- 6’10, 225 lbs
- 4th Overall Pick, 1995 NBA Draft (Washington)
- College: North Carolina
- Hometown: Philadelphia, Pennsylvania
- Career Stats: 14.4 ppg, 6.8 reb
- 4x NBA All Star
- NBA Champion (2003-04)
- NBA All-Rookie Team (1995-96)
Standout Seasons: 2000-01, 2001-02, 2002-03
- 2000-01: 77 GP/ 75 GS, 38.2 MPG, 19.2 PPG, 7.8 REB, 2.8 AST, 1.2 STL, 1.8 BLK, 76.6 FT%, 50.1 FG%
- 2001-02: 79 GP/ 79 GS, 37.5 MPG, 19.3 PPG, 8.2 REB, 1.9 AST, 1.3 STL, 1.3 BLK, 73.4 FT%, 46.9 FG%, 36 3PT%
- 2002-03: 74 GP/ 74 GS, 36.3 MPG, 18.3 PPG, 7.4 REB, 2.1 AST, 0.9 STL, 1.0 BLK, 73.5 FT%, 47.1 FG%, 35.8 3PT%
“Ball Don’t Lie” is a quote that will be a part of basketball lore for eternity. The man who popularised that quote, Rasheed Wallace, should be immortalised alongside it. An insanely skilled bigman, with a team-first mentality and an unprecedented penchant for amassing technical fouls, Sheed is one of the most iconic hoopers of the 2000’s. His legacy may revolve around his brash on-court demeanor but we mustn’t forget the elite offense, defense and leadership that he purveyed during his NBA journey.
Coming out of the storied University of North Carolina, Sheed was a big man who could do it all.
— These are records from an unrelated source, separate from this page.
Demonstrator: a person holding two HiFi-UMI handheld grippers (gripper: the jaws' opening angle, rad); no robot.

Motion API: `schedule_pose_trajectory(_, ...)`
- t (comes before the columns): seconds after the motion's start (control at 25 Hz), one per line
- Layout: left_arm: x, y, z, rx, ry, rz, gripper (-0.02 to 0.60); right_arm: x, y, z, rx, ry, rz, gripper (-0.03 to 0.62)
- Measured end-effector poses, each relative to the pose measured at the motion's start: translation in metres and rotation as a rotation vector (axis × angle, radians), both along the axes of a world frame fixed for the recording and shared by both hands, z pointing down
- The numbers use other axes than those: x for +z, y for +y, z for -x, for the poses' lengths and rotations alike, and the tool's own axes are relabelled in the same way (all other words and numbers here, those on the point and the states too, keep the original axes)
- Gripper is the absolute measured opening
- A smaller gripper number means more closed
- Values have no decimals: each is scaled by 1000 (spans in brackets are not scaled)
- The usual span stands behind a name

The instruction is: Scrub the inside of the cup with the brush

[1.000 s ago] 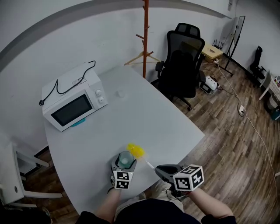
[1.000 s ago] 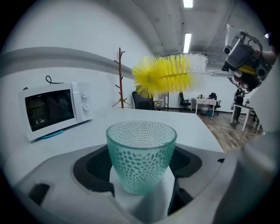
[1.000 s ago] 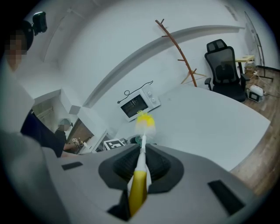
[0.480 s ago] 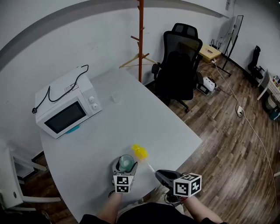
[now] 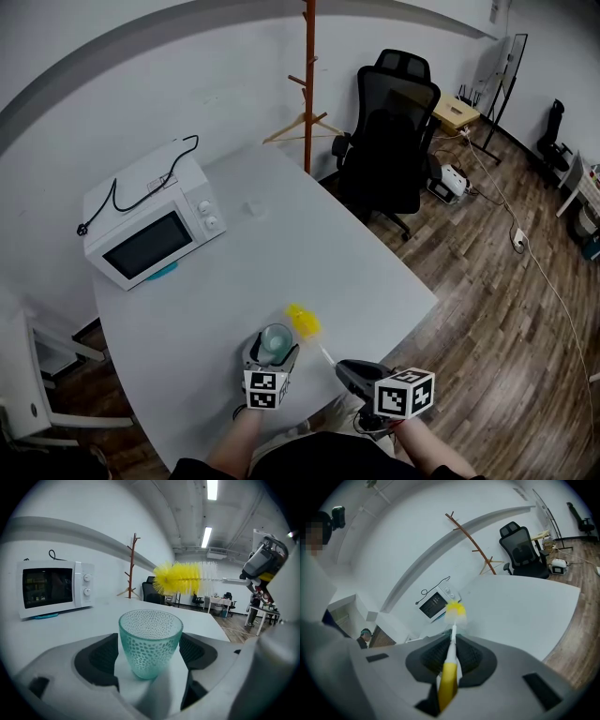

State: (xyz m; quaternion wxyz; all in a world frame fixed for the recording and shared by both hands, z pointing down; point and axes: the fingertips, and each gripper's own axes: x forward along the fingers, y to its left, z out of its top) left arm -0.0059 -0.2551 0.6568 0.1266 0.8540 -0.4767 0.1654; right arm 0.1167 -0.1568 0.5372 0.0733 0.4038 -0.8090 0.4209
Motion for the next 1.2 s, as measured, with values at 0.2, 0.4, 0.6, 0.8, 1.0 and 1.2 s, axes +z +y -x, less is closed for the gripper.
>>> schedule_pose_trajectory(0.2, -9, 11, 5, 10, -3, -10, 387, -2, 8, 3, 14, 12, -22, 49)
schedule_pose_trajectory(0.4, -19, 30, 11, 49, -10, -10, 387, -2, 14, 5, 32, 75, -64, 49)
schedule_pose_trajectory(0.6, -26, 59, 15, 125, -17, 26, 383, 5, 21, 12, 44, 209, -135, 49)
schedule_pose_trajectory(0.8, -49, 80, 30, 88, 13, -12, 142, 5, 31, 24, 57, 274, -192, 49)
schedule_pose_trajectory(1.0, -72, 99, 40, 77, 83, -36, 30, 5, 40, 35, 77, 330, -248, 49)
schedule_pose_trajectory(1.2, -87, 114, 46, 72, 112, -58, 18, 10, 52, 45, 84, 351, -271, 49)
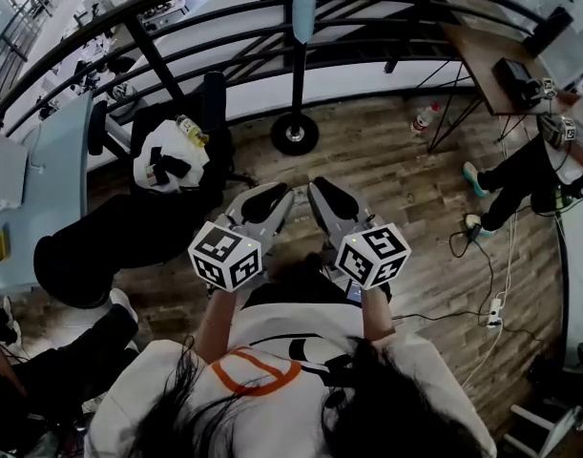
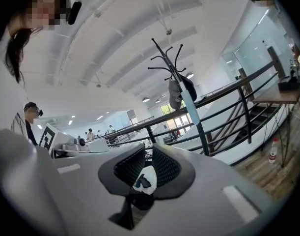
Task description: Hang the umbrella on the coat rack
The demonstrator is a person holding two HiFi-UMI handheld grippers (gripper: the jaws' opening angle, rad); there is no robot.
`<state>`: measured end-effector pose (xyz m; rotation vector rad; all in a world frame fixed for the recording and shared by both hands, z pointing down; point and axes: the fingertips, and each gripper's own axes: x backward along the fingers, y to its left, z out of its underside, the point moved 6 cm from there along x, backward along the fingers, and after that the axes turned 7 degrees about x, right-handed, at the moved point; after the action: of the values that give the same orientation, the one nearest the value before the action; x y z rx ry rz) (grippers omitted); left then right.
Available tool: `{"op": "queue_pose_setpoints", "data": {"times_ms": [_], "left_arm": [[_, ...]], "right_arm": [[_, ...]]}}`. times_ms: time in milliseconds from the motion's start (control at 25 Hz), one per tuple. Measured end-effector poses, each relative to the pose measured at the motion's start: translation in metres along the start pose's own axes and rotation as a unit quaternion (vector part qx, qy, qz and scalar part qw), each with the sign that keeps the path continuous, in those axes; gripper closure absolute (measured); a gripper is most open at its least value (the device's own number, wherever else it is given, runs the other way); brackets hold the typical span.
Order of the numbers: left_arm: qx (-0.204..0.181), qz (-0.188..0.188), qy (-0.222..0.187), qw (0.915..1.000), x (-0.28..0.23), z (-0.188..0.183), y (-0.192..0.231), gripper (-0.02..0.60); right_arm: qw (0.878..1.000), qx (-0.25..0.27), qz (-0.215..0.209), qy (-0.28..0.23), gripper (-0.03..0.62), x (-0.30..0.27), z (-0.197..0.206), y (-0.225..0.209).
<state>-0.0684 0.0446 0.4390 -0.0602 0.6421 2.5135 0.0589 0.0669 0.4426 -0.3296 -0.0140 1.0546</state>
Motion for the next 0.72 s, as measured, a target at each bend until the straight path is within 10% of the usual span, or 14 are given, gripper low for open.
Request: {"op": "queue_pose_setpoints", "data": {"times_ms": [720], "left_arm": [[-0.014,0.008,-0.012,0.9998,0.093,0.021,-0.005,0.542]], "right_arm": [[1.000,0.011,0.006,0.000,0.542,0.016,0.033,0.088]]}}
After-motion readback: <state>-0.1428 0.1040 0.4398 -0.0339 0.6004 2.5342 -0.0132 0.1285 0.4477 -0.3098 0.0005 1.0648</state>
He could shoot the three, post-up with force or finesse, find the open man, defend in the post and most importantly he could protect the rim.
The Philly native was selected by the Washington Bullets with the 4th overall pick in 1995. After a lone season in Washington, Sheed was shipped to Portland in exchange for Rod Strickland. In Portland, Rasheed would become the ‘Sheed; we know and love today. He was a focal point of the Blazers squads which went toe-to-toe with the World Champion Lakers and he was a part of the infamous ‘Jail Blazers’ era. The ups and the downs, Sheed experienced it all as the franchise centrepiece in the Rose Garden. Rasheed put his bevy of talents on display with the Blazers. Earning two All-Star berths and stringing together several seasons of high-level production.
In the 2003-04 season, Sheed was traded twice in one season. He was traded from Portland to Atlanta, then traded from Atlanta to Detroit. His shift with the Hawks was slightly longer than Carmelo Anthony’s (1 game). The 03-04 season went from being an oddity to being transcendent for Rasheed. Sheed turned out to be the missing piece for the Detroit Pistons. His all-round play, leadership, grit and determination buoyed the Pistons to the 2004 NBA Championship. In the space of one season Sheed had travelled from dysfunction in Portland to the euphoria of becoming an NBA Champion in Detroit. His 2003-04 journey is a rarity in league history. A midseason trade that actually worked.
The Pistons came close to a 2-Peat as they fell in 7 games to the San Antonio Spurs in the 2005 NBA Finals. Rasheed and the team-oriented Pistons would dominate the Eastern Conference for over half a decade. They made six straight Conference Finals appearances. Sheed, Big Ben, Billups, Rip and Tayshaun were the mega powers of the East. The ‘what-if?’ of Carmelo Anthony will always lurk over this squad. But without Melo, the ‘Bad Boys 2.0’ were the real deal.
When his golden run with the Pistons came to an end, Sheed earned another Finals berth in 2010 as a member of the Boston Celtics. Two years of retirement gave Sheed the itch to hoop again, as he joined the Knicks for the 2012-13 season. Sheed and the Garden were a match made in heaven. He became a beloved member of the Knicks old guard. Mr. Ball Don’t Lie retired for good after his debut season in New York.
Rasheed Wallace was a polarising character throughout his career. He had the talent to put up gaudy numbers but his team-first instincts hindered his individual stats (which is not a bad thing at all). His penchant to rack up technicals and suspensions at record-breaking rates drew the ire of the media and his coaches. Through all the controversy and hoopla, Sheed was able to leave the NBA a champion. One of the most iconic big men of the 2000’s, Rasheed Wallace was a ‘Real Hooper’ who demanded the respect of his peers.